Return every line of the data that contains the string "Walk".

━━━━━ Material supplied

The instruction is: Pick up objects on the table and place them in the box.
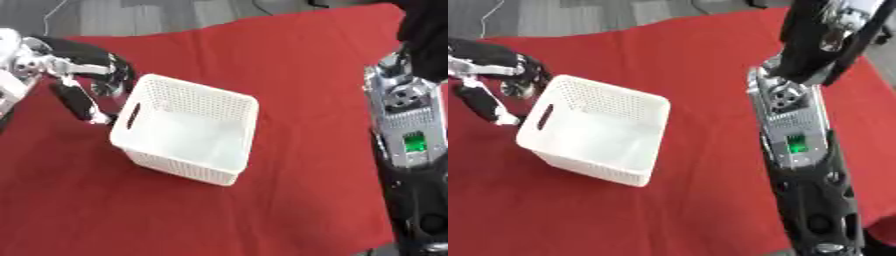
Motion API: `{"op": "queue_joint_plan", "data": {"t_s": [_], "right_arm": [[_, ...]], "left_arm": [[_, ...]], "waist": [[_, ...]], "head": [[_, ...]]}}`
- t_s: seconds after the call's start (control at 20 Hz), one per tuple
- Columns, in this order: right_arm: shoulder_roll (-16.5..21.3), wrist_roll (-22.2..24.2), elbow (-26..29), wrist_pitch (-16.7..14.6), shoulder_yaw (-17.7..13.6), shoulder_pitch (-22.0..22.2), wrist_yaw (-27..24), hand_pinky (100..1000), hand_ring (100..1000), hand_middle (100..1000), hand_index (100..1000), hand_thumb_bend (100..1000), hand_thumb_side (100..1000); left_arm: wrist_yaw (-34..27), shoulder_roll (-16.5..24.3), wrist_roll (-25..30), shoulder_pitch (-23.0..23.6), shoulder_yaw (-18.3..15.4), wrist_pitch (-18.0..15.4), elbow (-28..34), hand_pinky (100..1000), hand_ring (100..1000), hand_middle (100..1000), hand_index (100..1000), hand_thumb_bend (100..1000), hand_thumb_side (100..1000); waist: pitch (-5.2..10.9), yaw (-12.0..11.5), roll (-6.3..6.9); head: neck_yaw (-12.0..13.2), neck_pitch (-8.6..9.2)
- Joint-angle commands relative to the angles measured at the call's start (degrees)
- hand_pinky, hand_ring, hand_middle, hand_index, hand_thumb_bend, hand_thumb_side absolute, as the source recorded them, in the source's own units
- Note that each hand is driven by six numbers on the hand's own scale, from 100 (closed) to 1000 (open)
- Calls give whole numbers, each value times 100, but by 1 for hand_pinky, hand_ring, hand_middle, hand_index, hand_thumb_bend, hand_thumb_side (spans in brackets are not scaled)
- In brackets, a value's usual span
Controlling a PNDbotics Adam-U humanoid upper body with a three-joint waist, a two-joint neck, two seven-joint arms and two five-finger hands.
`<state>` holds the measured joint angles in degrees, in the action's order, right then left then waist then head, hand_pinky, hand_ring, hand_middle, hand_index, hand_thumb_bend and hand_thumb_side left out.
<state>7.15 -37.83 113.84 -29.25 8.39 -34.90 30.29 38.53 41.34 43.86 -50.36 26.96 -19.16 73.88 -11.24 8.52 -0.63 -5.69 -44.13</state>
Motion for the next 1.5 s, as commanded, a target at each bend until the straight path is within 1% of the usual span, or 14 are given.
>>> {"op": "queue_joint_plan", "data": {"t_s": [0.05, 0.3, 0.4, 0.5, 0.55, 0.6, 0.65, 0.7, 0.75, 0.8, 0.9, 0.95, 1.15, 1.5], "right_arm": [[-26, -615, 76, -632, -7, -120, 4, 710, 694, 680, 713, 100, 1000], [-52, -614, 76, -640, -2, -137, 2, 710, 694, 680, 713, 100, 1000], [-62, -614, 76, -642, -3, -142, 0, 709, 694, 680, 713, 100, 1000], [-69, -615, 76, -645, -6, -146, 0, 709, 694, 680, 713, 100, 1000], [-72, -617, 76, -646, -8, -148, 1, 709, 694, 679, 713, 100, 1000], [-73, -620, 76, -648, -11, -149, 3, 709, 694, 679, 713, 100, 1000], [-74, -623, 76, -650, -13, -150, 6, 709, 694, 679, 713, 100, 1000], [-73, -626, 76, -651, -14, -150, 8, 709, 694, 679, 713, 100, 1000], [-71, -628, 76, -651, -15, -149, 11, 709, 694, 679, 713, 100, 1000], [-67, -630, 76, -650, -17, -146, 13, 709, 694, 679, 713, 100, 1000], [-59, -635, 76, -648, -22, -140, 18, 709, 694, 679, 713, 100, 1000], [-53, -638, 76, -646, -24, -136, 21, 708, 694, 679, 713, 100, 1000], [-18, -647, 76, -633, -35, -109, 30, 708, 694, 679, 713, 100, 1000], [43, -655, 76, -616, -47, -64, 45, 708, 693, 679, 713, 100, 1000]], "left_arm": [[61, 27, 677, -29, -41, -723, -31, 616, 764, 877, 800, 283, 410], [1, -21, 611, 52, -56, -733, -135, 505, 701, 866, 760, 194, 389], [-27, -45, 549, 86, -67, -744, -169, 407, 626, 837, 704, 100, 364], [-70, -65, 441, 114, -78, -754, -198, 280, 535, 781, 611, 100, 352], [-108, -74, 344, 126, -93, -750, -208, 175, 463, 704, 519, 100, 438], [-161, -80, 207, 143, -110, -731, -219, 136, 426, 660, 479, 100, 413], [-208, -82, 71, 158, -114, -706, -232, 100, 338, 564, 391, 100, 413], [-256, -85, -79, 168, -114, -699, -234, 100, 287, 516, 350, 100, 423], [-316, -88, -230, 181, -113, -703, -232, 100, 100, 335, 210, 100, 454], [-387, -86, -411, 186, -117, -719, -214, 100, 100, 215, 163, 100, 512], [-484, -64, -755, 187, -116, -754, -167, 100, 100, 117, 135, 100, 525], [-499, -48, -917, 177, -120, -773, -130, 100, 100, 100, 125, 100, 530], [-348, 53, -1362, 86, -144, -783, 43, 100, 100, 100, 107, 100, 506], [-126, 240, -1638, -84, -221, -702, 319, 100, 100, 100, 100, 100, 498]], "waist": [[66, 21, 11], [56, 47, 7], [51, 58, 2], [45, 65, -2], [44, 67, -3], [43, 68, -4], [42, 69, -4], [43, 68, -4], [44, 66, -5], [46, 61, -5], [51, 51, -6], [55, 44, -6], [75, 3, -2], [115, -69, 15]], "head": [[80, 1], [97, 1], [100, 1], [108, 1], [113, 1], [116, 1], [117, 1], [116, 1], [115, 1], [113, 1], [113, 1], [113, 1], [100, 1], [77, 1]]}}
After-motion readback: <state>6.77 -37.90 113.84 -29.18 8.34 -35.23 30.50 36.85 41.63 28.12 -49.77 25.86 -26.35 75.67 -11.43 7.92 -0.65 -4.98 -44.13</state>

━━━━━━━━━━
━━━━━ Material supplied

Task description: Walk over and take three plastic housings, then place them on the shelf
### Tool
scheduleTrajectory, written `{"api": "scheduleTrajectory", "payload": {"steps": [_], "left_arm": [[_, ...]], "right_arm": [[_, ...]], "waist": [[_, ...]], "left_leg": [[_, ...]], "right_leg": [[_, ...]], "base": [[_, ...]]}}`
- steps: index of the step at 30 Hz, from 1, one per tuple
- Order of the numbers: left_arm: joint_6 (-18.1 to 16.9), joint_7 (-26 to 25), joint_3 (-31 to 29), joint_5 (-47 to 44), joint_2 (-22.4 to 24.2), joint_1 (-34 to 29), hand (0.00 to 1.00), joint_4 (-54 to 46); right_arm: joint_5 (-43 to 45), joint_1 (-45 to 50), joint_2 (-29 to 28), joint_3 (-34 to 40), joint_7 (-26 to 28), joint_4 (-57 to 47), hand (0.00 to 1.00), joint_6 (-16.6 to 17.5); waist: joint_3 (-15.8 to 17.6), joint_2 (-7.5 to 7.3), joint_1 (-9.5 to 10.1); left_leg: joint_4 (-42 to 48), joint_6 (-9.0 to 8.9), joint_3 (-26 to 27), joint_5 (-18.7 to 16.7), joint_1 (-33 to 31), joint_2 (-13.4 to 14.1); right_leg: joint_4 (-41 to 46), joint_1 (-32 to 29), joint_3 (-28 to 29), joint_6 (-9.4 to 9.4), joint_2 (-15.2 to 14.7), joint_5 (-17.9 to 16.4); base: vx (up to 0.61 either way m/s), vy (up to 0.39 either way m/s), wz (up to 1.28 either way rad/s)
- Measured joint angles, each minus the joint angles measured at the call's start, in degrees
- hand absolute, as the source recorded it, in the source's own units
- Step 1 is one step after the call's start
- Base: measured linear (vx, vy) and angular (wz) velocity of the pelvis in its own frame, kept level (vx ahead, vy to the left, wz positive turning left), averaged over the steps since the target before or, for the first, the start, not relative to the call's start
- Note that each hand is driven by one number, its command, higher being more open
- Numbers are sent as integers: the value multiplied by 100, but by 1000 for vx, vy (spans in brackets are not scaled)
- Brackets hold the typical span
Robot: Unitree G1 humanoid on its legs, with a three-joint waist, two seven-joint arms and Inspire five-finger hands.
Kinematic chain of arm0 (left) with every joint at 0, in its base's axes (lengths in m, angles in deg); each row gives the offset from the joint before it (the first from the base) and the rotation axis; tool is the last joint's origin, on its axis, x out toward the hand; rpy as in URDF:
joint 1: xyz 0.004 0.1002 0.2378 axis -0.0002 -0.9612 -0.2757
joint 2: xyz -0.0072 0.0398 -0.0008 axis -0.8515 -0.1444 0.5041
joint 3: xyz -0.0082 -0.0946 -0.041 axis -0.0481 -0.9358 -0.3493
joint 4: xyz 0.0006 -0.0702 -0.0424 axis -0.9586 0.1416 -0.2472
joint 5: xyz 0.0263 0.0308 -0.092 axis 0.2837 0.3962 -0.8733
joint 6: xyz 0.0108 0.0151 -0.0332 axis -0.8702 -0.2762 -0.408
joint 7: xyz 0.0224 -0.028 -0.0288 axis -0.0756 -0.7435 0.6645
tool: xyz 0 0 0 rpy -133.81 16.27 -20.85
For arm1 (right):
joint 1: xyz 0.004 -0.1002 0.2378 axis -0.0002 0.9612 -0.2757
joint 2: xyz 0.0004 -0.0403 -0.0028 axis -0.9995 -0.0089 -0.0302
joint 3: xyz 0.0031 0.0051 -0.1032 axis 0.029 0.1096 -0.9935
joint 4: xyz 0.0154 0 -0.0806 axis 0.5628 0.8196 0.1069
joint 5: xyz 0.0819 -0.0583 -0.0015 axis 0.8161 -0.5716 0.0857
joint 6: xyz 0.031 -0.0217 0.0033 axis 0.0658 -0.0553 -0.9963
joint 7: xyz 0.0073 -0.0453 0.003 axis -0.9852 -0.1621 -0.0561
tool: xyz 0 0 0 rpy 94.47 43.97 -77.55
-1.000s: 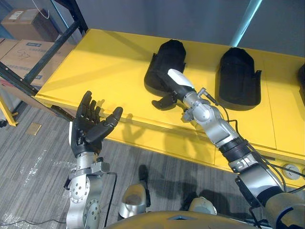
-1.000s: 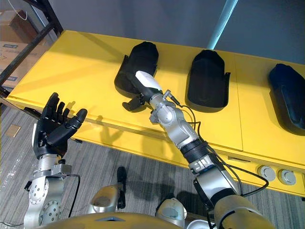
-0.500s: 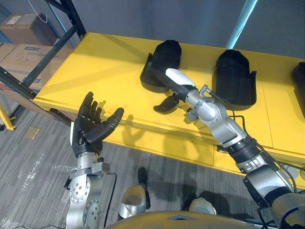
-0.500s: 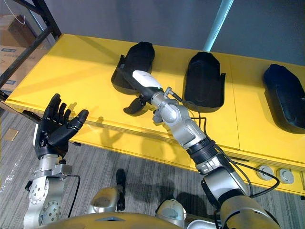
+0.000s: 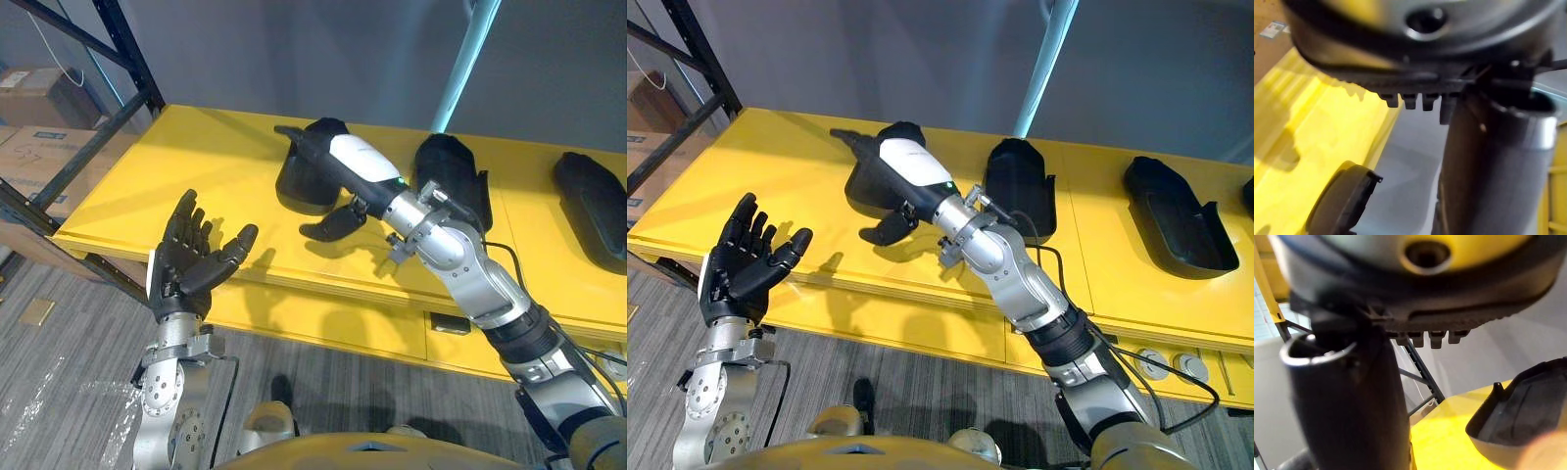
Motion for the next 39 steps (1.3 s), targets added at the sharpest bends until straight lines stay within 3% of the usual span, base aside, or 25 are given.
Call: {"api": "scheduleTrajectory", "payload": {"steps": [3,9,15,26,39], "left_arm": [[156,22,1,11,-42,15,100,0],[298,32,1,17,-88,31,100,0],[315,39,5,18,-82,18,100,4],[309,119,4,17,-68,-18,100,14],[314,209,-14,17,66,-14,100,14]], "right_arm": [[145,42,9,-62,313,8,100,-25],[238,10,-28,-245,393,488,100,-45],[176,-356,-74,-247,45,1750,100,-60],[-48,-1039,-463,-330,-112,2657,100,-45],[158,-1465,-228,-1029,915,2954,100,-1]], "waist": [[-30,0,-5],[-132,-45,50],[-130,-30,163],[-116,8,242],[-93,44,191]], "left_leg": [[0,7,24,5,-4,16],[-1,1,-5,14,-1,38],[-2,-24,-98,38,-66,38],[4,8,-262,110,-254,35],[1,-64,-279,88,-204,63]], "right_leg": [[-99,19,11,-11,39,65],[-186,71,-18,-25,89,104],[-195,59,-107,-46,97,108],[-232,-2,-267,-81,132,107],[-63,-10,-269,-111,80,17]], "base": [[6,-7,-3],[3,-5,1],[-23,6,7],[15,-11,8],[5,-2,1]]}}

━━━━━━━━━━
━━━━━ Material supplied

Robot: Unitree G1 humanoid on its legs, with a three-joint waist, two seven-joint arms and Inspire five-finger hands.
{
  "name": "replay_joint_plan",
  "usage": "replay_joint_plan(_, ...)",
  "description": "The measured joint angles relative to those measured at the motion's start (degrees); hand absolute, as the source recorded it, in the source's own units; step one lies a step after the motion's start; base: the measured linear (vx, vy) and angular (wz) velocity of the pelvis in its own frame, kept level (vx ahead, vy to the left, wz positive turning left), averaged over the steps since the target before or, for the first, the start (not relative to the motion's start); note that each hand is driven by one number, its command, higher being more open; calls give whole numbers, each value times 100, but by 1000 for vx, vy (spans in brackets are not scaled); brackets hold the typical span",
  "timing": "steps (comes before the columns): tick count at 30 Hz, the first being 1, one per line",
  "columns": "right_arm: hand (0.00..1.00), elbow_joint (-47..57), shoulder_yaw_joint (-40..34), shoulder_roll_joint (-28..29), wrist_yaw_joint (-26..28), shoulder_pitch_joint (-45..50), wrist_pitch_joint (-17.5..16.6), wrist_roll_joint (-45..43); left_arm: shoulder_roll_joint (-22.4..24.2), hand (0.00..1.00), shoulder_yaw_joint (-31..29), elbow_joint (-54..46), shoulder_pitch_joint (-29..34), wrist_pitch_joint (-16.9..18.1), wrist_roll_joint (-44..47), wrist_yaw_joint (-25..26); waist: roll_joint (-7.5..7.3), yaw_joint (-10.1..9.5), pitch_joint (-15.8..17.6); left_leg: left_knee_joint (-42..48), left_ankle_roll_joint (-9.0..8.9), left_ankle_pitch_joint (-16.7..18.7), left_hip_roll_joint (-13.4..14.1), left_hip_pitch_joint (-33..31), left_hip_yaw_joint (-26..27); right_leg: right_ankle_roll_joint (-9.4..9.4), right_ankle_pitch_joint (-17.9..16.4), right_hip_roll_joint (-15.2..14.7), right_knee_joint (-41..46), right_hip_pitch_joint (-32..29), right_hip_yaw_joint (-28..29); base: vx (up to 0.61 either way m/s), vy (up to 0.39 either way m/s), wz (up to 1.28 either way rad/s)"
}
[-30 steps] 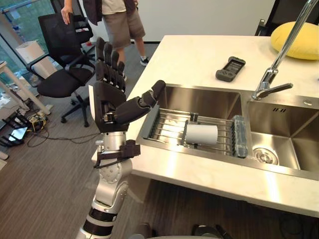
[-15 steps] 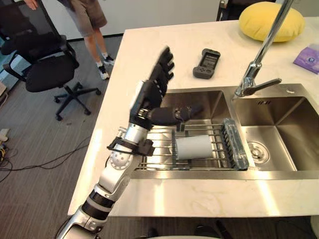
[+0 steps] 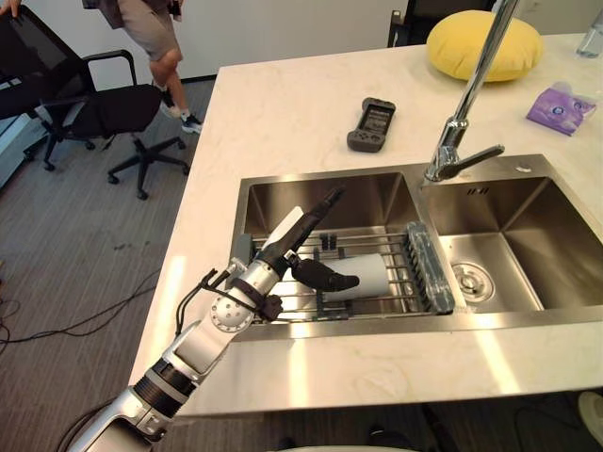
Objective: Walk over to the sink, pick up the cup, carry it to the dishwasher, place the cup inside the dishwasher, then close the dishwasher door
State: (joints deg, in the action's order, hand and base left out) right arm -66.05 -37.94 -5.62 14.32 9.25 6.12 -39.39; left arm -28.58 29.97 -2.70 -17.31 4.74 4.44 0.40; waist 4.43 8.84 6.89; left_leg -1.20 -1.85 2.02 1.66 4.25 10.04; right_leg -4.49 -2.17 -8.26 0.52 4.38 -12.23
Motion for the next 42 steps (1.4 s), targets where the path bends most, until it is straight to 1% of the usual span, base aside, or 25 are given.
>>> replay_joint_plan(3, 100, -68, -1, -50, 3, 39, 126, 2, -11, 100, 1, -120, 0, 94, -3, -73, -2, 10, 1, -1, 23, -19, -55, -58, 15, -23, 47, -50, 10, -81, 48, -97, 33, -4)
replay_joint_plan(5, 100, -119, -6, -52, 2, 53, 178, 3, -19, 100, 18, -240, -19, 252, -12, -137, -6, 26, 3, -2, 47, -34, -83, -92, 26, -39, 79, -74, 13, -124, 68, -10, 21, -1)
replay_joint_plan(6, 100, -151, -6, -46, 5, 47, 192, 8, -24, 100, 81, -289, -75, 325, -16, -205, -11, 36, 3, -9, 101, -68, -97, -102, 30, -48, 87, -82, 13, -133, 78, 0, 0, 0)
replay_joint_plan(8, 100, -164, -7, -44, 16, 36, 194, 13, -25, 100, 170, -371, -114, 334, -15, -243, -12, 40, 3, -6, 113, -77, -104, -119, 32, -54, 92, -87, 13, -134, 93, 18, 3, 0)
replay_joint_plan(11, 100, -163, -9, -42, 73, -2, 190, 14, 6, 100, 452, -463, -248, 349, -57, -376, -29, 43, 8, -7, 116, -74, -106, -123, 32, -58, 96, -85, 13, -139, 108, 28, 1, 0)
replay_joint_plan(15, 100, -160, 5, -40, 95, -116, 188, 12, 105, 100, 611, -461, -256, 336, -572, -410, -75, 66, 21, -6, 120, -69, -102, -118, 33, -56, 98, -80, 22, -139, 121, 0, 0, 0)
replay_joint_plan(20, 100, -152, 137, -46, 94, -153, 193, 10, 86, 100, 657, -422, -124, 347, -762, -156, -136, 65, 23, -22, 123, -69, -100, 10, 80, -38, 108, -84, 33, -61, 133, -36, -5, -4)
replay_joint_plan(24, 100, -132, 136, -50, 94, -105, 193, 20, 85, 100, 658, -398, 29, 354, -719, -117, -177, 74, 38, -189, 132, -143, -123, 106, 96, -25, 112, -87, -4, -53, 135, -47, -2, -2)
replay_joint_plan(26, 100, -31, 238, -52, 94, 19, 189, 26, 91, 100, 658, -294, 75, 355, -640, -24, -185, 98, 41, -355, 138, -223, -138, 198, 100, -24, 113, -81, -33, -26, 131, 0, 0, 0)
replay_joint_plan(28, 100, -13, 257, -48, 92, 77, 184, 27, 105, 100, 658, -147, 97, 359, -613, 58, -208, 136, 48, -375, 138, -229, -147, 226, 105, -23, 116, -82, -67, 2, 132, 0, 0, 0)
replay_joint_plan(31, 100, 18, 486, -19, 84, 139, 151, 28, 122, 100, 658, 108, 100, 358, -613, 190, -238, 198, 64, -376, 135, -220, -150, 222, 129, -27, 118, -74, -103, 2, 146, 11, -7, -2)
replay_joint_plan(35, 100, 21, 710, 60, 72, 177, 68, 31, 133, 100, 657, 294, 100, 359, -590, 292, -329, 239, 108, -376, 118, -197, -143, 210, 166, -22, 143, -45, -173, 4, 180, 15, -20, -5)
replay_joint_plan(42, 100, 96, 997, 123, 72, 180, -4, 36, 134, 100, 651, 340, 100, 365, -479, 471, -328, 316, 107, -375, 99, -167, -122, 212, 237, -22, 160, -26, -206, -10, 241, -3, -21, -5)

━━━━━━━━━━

Output of the task =>
Task description: Walk over and take three plastic housings, then place them on the shelf
Objective: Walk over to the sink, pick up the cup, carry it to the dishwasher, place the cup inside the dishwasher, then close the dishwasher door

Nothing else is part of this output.